July 12th, 2016

A review of Mohja Kahf's The Girl in the Tangerine Scarf

Kahf's 2006 novel is remarkable in many ways -- notably, it elegantly resists some of the pressures placed upon Arab and Muslim American writers, a resistance that sometimes feel rare. Perhaps this is due to the fact that this novel, though published in 2006, has nothing to do with 9/11; it begins in the 1970s. This is not a narrative that deploys stereotypical tropes, such as misogynist male protagonists or characters that are driven insane by their split identities. The protagonist is a young woman whose faith both contrasts with and complements her independence.

The main character, Khadra, is a pious Syrian American from Indiana, but she doesn't follow the expected domestic trajectory that many Muslim American and Arab American texts lay out. She marries while still in college, gets pregnant, but realizes she doesn't want to have a family with her Kuwaiti husband, who is overly controlling (one of their many problems is rooted in his discomfort with her riding a bike. He goes from saying that "it's unIslamic. It displays your body" to "it's idiotic, riding a bicycle in hijab. You look totally stupid and clumsy and clownlike." He becomes increasingly more controlling: at one point, he objects to other men who try to speak to her at a public event. Khadra resists his attempts to control her and decides to have an abortion; afterwards, she initiates a divorce. She then travels to Syria where she stays with her grandmother and eventually returns with the newfound decision to wear the hijab on a more intermittent basis. But this decision does not necessarily make her less devout:

“The covered and the uncovered, each mode of being had its moment. She embraced them both. Going out without hijab meant she would have to manifest the quality of modesty in her behavior, she realized one day, with a jolt. It’s in how I act, how I move, what I choose, every minute. She had to do it on her own, now, without the jump-start that a jilbab offered. This was a rigorous challenge. Some days she just wanted her old friend hijab standing sentry by her side."
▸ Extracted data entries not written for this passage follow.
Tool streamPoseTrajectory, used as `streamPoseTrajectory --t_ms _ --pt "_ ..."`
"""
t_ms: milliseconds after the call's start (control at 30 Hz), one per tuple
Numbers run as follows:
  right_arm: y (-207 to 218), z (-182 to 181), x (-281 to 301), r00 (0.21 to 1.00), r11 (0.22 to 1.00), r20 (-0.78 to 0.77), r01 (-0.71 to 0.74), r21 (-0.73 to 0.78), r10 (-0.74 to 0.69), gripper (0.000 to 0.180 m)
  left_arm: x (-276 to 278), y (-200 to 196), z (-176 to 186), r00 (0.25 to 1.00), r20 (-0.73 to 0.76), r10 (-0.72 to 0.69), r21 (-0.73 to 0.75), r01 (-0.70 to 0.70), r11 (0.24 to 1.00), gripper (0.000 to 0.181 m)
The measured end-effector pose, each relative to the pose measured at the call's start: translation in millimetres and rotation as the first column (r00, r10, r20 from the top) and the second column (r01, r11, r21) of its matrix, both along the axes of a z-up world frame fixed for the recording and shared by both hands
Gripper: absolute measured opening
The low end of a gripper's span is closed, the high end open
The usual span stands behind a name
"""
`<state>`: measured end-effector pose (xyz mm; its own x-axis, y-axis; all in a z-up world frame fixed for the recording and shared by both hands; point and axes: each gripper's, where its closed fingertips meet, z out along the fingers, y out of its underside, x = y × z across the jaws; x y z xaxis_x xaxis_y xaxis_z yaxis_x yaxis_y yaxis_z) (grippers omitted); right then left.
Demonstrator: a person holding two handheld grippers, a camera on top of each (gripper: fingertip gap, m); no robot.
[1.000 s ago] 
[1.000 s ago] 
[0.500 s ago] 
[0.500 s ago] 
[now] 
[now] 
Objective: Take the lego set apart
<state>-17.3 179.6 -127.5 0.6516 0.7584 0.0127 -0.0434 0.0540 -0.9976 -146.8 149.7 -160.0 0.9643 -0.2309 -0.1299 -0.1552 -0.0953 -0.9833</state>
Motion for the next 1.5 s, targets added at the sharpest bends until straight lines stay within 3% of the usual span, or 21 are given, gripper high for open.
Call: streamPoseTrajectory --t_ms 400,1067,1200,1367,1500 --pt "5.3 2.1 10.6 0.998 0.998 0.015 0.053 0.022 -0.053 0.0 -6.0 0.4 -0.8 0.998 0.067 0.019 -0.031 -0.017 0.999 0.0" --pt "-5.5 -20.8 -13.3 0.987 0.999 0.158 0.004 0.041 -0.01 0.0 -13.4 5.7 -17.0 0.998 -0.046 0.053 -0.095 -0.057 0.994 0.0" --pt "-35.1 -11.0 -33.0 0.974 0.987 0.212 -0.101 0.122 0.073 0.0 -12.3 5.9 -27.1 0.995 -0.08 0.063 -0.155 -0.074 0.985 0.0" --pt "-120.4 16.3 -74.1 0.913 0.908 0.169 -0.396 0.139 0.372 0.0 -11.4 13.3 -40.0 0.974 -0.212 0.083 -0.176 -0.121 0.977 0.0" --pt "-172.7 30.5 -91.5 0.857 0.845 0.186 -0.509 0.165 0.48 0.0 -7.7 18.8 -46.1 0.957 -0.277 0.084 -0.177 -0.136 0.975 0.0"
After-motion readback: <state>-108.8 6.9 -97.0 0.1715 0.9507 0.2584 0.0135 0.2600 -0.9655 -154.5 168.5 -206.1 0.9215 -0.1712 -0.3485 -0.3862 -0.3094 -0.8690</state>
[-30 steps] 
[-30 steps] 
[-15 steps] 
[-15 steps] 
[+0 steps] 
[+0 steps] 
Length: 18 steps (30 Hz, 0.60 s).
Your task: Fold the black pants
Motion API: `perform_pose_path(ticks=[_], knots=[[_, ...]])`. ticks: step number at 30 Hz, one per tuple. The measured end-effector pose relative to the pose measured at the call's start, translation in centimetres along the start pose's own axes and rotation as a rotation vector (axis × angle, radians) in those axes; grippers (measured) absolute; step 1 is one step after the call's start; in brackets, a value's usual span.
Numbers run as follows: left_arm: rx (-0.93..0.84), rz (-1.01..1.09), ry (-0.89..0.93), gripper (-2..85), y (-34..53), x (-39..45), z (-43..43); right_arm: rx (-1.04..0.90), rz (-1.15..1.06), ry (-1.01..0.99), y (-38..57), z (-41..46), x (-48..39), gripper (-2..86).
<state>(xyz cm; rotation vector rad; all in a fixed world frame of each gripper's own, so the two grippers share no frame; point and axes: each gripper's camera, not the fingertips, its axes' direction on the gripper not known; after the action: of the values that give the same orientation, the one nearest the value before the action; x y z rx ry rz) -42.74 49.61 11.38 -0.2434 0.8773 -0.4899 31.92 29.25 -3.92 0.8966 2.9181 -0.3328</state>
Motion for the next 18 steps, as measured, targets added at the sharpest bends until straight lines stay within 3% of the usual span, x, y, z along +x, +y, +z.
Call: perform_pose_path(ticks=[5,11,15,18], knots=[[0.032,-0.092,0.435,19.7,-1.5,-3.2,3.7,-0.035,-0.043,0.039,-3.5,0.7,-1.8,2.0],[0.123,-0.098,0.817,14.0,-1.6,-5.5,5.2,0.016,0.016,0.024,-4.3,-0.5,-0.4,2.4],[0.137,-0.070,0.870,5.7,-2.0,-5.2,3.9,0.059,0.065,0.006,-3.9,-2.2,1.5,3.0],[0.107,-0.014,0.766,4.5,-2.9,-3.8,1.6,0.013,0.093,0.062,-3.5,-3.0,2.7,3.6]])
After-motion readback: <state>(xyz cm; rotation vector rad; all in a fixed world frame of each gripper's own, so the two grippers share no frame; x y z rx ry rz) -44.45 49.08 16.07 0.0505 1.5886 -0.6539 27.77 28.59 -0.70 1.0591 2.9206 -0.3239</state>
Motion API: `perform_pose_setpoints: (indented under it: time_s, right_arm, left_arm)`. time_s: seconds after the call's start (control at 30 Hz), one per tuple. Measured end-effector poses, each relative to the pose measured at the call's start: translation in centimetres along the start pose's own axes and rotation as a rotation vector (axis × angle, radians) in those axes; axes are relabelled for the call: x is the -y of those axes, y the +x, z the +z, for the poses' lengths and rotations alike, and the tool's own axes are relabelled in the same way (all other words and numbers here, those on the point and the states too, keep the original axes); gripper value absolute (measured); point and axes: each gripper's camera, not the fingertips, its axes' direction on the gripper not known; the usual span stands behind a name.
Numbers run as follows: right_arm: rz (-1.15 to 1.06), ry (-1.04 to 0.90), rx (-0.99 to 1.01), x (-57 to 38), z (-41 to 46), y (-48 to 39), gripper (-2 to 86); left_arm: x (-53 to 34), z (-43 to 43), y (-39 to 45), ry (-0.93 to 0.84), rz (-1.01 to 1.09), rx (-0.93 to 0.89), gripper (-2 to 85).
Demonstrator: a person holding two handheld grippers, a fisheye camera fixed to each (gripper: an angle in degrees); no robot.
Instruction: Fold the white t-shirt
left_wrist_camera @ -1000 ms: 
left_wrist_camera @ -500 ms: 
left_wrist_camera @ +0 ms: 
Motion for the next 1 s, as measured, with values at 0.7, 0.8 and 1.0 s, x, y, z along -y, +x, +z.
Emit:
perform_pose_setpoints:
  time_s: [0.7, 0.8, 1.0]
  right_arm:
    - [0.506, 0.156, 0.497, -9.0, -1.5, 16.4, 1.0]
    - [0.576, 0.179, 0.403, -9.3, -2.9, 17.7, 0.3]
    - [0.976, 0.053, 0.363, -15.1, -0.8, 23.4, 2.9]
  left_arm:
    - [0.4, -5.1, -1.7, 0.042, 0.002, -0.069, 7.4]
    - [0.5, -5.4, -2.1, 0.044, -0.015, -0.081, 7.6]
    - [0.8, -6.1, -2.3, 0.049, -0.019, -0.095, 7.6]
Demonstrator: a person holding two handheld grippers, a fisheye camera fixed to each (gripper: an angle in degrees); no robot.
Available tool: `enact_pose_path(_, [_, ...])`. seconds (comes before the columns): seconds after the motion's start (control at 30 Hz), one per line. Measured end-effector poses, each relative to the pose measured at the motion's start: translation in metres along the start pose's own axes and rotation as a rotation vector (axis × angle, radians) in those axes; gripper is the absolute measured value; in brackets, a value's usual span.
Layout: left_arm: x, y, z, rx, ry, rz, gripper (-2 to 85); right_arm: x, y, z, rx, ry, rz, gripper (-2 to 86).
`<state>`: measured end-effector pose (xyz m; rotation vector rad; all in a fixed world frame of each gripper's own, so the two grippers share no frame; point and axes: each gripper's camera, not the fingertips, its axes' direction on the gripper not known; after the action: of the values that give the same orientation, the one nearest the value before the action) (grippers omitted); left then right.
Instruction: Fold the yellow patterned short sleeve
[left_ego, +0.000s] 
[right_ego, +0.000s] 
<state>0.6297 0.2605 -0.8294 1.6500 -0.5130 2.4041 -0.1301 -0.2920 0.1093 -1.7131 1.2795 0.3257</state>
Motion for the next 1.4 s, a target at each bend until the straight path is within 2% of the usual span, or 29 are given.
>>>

While Khadra's narrative is at the center of the novel, the characters surrounding her run the gamut of what it means to be Muslim: they are secular, devout, intelligent, and thoughtful. No character, flawed as they all are in their ways, is a caricature, including her domineering ex-husband: Kahf has presented a tableau of endearing individuals whose lives intersect at this particular moment in Indiana. This is not simply a story of a Muslim American woman writ large: it is a thoughtful exploration of a community of individuals in Indiana: it is a much a Midwestern tale as it is a Muslim and an American one.